Intelligence and Personality as Predictors of Illness and Death: How Researchers in Differential Psychology and Chronic Disease Epidemiology Are Collaborating to Understand and Address Health Inequalities
Ian J. Deary, Alexander Weiss, and G. David Batty
Do smarter people live longer and better? Are certain personality types more prone to premature death than other types? As our population continues to age in dramatic numbers, these questions become increasingly relevant. A new report in Psychological Science in the Public Interest, a journal of the Association for Psychological Science, authored by Ian J. Deary (University of Edinburgh), Alexander Weiss (University of Edinburgh), and G. David Batty (Medical Research Council Social and Public Health Sciences Unit, Glasgow), provides an overview of research on possible associations between intelligence and personality traits and various health outcomes.
Lower scores on intelligence tests have been connected to a greater overall risk of mortality. In terms of specific conditions, there is little evidence that links intelligence to cancer, but low intelligence has been shown to be related to increased risk of hospital admission and death due to cardiovascular disease. Lower intelligence is also associated with a greater incidence of accidents and risk of death by homicide.
Along with intelligence, some personality traits—for instance, conscientiousness—are also associated with longevity. Higher conscientiousness is related to slower disease progression in HIV patients and has been linked to lower levels of inflammatory molecules as well. More importantly, there is a strong correlation between conscientiousness and health-promoting behaviors. So a conscientious patient may be more likely to adhere to a complex treatment regimen than a less conscientious patient.
These results have important clinical implications, and it may be useful for doctors to take their patients’ personalities into account in determining appropriate treatments. In addition, this information may result in more efficient health-care practices. For example, a patient with lower intelligence who also has a distressed personality type could have his or her cardiovascular health monitored more frequently than a patient with higher intelligence and a more agreeable personality type.
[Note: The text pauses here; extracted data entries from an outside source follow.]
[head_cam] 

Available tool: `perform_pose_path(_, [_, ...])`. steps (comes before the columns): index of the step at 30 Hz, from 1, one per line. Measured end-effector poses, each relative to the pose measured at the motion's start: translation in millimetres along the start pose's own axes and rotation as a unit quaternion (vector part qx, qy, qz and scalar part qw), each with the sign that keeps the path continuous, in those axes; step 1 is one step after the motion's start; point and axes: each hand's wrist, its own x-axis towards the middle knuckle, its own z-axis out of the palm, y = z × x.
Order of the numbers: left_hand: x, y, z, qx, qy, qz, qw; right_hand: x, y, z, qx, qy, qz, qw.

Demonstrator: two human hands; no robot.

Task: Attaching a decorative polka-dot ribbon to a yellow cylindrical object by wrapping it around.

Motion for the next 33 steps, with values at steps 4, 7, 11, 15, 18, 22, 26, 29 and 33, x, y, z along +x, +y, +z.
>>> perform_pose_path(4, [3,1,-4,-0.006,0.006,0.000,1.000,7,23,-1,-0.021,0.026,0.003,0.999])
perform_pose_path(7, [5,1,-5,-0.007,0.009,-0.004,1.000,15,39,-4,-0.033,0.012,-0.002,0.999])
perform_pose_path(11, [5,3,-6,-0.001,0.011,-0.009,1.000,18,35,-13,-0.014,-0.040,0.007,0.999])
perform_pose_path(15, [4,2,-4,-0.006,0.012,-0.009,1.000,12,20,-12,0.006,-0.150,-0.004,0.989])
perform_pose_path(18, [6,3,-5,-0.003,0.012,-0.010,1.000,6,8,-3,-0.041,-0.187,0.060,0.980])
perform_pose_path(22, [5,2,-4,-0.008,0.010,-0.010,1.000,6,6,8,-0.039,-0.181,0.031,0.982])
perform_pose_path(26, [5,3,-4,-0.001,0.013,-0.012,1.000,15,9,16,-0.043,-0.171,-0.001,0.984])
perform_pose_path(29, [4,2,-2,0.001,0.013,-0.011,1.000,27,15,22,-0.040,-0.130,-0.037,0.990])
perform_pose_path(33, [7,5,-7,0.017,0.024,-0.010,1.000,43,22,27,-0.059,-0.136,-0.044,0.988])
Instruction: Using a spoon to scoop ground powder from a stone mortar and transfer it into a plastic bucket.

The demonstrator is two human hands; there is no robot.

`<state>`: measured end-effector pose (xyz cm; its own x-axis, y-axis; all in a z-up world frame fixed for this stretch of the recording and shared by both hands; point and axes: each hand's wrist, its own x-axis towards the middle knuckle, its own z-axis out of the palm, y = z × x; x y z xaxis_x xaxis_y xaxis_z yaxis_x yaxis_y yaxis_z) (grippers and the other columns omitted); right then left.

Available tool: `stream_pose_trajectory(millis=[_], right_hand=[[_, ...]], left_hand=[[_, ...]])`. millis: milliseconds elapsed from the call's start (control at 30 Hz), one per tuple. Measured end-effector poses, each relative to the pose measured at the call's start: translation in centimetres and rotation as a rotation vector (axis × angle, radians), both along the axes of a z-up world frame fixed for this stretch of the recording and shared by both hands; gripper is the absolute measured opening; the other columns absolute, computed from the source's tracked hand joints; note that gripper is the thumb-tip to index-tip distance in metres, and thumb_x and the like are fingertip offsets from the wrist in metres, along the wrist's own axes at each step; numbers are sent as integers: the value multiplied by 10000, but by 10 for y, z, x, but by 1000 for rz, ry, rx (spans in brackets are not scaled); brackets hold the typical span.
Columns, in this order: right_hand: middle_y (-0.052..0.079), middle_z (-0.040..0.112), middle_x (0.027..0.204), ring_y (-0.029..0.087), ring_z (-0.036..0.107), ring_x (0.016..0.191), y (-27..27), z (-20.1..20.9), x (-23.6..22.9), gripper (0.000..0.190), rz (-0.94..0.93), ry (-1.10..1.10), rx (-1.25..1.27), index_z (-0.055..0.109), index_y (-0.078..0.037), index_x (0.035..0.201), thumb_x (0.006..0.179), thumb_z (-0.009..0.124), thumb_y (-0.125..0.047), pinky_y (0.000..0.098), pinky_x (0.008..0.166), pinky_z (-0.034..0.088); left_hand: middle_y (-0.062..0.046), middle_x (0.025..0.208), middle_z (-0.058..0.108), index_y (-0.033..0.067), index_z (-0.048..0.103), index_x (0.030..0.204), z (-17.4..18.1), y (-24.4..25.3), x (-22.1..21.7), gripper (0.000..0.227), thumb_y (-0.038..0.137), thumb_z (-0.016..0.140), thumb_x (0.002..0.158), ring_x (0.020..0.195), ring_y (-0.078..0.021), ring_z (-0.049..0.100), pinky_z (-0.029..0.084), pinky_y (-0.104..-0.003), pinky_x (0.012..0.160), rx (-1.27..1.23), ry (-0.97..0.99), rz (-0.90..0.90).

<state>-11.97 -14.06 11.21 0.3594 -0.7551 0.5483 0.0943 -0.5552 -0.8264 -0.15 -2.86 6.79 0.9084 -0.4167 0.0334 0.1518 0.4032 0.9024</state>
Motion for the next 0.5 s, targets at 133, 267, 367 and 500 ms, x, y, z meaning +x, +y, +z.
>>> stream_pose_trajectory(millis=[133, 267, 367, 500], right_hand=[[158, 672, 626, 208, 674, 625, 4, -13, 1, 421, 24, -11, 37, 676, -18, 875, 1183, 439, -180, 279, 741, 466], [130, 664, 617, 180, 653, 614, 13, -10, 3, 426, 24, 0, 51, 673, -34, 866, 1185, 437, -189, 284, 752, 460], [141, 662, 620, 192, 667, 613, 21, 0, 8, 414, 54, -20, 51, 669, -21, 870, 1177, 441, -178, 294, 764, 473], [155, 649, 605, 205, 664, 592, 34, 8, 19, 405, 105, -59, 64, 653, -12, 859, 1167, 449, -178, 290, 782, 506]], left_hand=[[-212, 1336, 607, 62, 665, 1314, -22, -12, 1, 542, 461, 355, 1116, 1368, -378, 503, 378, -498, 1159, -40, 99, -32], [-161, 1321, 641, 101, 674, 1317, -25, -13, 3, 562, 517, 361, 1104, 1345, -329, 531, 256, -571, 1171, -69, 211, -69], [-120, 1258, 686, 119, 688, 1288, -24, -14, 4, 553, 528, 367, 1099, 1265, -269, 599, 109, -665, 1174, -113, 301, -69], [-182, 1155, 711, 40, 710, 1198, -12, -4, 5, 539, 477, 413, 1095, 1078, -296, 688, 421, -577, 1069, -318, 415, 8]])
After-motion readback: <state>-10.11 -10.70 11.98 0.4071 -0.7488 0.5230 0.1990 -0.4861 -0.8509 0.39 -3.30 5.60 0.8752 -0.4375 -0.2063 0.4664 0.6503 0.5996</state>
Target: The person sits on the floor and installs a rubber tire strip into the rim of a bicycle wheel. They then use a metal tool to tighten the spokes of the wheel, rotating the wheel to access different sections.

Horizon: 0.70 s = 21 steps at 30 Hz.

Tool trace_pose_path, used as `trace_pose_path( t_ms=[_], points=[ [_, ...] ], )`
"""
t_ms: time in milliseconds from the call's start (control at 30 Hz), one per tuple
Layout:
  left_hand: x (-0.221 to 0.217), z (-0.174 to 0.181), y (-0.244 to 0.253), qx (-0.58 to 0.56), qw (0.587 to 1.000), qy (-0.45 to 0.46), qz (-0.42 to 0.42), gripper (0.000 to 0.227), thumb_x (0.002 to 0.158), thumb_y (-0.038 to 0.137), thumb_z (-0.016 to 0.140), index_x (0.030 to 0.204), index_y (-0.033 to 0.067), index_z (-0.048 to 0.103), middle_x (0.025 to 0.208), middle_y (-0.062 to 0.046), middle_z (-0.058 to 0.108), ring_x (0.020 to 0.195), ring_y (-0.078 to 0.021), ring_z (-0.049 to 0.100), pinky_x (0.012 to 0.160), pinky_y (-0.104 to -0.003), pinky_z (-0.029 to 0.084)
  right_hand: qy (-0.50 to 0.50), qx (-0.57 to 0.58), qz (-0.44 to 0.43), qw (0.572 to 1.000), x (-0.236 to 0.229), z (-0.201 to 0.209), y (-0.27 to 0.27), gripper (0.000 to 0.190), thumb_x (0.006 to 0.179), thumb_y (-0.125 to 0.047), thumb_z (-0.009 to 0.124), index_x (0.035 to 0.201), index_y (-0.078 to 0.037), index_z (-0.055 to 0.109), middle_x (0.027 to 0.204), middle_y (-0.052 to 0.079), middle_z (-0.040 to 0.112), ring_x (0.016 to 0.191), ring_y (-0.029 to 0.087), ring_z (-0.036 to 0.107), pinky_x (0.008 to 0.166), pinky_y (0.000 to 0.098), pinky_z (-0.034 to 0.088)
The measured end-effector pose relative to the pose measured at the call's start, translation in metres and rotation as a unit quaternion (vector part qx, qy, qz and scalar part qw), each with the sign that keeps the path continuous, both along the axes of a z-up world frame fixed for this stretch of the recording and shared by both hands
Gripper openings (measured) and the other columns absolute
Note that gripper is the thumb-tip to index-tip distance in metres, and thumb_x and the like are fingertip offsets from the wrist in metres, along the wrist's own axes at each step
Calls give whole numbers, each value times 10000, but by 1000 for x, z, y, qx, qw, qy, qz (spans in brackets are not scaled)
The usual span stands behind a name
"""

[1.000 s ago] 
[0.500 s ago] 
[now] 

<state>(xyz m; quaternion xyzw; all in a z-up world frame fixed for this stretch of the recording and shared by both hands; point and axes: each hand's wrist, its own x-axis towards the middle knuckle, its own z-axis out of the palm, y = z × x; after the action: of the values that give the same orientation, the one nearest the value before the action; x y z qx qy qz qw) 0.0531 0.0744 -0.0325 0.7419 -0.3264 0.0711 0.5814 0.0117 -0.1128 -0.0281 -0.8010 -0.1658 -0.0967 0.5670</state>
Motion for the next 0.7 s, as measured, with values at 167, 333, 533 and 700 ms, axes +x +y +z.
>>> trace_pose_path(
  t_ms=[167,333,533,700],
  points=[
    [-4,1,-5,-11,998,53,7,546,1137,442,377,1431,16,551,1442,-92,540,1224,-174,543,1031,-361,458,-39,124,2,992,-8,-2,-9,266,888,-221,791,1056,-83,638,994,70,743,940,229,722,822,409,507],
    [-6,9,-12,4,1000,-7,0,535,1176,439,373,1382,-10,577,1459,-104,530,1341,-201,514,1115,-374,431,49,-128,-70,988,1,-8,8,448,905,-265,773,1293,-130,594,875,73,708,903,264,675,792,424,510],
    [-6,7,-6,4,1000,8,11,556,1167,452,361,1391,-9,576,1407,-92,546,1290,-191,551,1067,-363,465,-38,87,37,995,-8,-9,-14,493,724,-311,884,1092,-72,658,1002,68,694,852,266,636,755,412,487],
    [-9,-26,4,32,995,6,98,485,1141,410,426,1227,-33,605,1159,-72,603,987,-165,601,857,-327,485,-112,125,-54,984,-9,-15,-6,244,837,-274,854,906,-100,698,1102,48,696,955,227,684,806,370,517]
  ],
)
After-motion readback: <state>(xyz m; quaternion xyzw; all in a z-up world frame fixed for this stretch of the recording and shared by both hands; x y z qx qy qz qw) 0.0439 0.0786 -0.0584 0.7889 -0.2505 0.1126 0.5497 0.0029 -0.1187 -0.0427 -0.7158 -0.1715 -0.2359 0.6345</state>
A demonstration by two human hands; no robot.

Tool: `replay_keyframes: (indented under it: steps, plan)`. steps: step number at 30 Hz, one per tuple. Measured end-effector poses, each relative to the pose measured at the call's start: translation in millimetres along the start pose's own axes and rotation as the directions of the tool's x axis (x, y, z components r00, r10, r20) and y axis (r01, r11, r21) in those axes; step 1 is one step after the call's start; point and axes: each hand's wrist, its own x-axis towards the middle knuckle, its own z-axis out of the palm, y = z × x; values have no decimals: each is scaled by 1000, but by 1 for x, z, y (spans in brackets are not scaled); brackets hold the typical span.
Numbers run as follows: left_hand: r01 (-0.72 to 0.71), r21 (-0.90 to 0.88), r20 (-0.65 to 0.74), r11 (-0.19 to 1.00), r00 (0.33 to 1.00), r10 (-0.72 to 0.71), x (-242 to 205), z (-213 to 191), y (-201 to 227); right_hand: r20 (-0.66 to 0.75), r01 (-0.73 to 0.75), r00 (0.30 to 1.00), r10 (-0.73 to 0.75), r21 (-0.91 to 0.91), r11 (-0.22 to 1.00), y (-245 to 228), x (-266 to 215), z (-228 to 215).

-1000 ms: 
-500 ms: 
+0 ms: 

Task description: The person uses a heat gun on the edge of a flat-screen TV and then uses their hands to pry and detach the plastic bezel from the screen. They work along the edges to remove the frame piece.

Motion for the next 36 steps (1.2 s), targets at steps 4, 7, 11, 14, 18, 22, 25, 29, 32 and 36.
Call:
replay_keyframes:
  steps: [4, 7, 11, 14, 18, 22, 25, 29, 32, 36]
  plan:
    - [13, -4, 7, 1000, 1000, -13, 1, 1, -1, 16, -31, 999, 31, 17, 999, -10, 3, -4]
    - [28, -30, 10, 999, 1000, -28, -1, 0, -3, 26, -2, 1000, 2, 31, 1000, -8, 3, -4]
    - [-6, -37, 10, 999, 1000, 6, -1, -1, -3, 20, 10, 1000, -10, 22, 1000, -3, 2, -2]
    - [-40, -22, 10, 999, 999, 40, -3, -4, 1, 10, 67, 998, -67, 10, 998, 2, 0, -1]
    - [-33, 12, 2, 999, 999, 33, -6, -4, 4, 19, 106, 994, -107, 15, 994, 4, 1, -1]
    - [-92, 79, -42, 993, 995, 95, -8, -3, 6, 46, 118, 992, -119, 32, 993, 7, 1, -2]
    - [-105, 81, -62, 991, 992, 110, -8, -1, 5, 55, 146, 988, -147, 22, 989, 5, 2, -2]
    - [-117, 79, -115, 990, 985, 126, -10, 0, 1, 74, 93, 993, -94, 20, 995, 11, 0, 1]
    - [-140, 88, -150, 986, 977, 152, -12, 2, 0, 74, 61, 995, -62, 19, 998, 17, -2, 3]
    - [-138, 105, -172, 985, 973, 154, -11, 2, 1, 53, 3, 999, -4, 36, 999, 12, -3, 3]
Although studies indicate there may be important connections between intelligence and personality with health outcomes, more research is needed, especially to identify mediators of these relationships. The authors suggest that future studies should focus on identifying and ruling out potential mediators and moderators, because they may be modifiable risk factors. The authors note that experimental studies using animal models may be very valuable: A number of traits can be measured in nonhuman species and controlling factors such as diet and environment may improve understanding of how these traits impact health directly.